____ Supplied entries

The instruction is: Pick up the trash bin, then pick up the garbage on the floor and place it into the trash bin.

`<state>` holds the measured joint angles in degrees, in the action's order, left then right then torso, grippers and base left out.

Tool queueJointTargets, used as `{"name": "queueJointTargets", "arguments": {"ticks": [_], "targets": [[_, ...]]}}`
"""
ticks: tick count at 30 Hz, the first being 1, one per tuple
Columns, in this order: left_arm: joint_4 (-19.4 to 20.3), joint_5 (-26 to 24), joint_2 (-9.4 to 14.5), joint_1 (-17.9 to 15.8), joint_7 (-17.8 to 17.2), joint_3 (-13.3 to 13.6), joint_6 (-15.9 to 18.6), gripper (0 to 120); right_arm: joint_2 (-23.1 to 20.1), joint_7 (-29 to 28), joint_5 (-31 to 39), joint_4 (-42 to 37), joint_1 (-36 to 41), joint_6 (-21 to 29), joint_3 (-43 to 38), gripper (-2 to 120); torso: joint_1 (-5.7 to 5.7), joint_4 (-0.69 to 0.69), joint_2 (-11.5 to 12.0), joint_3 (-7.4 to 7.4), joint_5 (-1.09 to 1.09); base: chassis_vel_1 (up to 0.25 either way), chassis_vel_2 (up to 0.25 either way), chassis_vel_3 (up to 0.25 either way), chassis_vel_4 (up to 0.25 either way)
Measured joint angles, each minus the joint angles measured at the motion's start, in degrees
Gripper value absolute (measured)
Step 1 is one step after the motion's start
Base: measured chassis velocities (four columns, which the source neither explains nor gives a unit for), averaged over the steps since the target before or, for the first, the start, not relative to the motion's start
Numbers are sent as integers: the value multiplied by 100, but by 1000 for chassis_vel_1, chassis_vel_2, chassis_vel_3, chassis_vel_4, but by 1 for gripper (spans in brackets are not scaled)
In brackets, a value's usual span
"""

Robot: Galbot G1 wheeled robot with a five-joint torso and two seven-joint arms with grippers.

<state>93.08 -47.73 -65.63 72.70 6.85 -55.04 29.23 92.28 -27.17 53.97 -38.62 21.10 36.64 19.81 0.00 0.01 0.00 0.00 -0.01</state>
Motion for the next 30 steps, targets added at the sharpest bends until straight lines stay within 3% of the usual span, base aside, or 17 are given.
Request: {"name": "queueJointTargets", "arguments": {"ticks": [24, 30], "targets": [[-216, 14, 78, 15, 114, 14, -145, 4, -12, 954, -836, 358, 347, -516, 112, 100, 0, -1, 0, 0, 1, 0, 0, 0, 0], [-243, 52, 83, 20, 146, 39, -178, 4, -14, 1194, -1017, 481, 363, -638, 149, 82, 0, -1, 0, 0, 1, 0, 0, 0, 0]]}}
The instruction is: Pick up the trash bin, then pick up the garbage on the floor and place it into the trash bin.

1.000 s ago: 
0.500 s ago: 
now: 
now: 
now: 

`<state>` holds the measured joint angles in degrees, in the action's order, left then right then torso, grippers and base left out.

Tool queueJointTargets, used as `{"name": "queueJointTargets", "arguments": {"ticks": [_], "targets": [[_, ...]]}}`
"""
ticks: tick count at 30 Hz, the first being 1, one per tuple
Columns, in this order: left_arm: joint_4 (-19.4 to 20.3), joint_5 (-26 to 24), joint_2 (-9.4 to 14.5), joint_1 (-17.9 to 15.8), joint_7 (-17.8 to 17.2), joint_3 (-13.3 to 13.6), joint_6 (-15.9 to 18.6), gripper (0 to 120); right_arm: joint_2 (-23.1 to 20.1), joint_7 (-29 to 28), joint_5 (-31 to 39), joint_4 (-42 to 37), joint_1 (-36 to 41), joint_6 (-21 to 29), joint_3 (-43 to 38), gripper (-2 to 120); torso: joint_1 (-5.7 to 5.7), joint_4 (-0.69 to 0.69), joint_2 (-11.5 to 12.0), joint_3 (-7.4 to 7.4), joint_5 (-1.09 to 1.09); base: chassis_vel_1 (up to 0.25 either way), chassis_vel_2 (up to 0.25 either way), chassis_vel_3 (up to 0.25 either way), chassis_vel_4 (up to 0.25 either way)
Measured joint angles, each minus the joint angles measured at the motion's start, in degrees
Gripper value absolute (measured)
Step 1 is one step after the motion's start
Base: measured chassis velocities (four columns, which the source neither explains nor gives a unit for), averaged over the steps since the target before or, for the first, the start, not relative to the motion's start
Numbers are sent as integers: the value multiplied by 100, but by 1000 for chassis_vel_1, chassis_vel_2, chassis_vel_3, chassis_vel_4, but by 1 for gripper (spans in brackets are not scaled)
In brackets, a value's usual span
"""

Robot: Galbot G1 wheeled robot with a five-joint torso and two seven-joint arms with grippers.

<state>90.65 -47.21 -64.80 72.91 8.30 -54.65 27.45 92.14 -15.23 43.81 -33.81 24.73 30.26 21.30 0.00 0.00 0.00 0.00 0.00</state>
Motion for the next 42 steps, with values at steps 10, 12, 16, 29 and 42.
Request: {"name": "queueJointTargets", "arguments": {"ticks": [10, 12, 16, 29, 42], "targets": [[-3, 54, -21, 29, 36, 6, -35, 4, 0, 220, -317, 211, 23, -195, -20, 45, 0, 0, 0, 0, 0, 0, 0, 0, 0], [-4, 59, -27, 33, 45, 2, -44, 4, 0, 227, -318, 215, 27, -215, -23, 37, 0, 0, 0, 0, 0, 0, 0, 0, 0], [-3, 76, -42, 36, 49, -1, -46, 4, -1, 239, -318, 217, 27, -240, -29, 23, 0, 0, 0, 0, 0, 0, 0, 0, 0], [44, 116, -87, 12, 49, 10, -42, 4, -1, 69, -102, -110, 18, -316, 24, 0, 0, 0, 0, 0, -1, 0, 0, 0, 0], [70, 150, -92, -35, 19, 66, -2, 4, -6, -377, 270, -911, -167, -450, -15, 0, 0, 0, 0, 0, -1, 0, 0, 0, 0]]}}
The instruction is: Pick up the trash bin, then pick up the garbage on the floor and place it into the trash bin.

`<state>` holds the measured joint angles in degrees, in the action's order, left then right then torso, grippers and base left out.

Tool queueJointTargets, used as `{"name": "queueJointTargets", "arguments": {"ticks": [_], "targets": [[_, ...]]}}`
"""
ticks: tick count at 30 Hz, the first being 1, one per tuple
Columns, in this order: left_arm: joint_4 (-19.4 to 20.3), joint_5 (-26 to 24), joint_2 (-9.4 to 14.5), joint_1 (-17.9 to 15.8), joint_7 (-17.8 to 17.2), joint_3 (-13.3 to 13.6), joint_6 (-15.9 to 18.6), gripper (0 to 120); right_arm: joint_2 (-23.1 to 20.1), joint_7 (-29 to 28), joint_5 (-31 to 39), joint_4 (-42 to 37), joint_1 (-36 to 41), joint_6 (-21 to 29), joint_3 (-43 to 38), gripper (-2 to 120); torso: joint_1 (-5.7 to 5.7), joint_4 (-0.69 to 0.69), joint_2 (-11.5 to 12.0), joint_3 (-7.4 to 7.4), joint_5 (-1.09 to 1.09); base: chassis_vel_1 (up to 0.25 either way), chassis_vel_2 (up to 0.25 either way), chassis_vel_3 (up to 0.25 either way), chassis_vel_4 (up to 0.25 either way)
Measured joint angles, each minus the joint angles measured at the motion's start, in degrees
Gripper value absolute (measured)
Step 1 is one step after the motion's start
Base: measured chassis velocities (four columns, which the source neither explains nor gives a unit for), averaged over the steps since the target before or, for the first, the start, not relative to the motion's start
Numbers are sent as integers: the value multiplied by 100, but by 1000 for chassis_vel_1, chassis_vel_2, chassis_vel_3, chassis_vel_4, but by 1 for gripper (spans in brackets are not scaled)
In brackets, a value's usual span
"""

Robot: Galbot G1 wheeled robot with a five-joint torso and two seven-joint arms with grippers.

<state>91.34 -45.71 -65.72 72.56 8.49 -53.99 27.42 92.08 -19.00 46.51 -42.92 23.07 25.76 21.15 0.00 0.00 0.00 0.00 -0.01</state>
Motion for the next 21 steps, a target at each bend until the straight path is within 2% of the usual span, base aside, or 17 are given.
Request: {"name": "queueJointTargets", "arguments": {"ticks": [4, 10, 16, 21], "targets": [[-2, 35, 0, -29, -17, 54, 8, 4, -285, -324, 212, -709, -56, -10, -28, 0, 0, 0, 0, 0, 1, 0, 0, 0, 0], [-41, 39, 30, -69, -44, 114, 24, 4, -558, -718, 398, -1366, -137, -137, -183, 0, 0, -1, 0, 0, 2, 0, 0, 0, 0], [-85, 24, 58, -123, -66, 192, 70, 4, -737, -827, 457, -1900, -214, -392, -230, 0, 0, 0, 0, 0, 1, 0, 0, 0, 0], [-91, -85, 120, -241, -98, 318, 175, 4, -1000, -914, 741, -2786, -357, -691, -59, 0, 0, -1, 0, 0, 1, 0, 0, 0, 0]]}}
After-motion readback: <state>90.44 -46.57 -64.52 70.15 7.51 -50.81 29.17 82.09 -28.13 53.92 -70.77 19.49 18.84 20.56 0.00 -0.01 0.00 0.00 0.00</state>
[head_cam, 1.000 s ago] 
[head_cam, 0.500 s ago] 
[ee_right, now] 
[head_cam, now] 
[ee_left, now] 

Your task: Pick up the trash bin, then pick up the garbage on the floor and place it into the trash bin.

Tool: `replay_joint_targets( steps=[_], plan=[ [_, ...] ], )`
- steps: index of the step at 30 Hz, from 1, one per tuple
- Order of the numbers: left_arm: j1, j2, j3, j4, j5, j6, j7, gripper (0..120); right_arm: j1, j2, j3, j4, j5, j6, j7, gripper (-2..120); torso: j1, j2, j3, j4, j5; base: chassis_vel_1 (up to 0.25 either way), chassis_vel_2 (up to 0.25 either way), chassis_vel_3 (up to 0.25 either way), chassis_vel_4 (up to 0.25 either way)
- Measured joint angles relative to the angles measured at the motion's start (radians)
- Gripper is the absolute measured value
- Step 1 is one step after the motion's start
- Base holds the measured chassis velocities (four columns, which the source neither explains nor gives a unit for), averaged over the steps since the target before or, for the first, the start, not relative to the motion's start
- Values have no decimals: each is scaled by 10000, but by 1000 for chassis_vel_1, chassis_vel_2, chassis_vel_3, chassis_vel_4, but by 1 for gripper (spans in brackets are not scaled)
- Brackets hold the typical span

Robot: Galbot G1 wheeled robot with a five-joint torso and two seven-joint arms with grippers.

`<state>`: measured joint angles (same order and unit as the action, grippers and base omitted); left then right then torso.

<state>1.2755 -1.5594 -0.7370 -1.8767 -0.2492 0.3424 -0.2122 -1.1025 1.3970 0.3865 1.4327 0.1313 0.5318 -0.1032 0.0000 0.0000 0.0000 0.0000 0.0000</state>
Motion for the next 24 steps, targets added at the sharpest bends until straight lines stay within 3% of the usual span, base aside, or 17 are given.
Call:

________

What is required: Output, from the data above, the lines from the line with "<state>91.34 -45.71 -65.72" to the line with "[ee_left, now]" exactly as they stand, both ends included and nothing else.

Written answer:
<state>91.34 -45.71 -65.72 72.56 8.49 -53.99 27.42 92.08 -19.00 46.51 -42.92 23.07 25.76 21.15 0.00 0.00 0.00 0.00 -0.01</state>
Motion for the next 21 steps, a target at each bend until the straight path is within 2% of the usual span, base aside, or 17 are given.
Request: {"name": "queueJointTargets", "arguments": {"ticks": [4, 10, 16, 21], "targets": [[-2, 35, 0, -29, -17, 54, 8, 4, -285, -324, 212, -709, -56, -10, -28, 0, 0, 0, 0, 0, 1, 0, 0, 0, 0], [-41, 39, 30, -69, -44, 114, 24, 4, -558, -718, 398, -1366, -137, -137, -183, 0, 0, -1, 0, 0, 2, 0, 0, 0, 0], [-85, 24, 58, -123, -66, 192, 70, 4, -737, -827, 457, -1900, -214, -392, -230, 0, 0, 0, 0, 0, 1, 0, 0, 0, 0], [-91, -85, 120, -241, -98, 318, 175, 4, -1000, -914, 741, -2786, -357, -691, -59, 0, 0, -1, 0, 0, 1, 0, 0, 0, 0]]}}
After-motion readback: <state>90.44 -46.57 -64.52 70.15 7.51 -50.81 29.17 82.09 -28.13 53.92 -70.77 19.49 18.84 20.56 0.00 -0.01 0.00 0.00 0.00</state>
[head_cam, 1.000 s ago] 
[head_cam, 0.500 s ago] 
[ee_right, now] 
[head_cam, now] 
[ee_left, now] 

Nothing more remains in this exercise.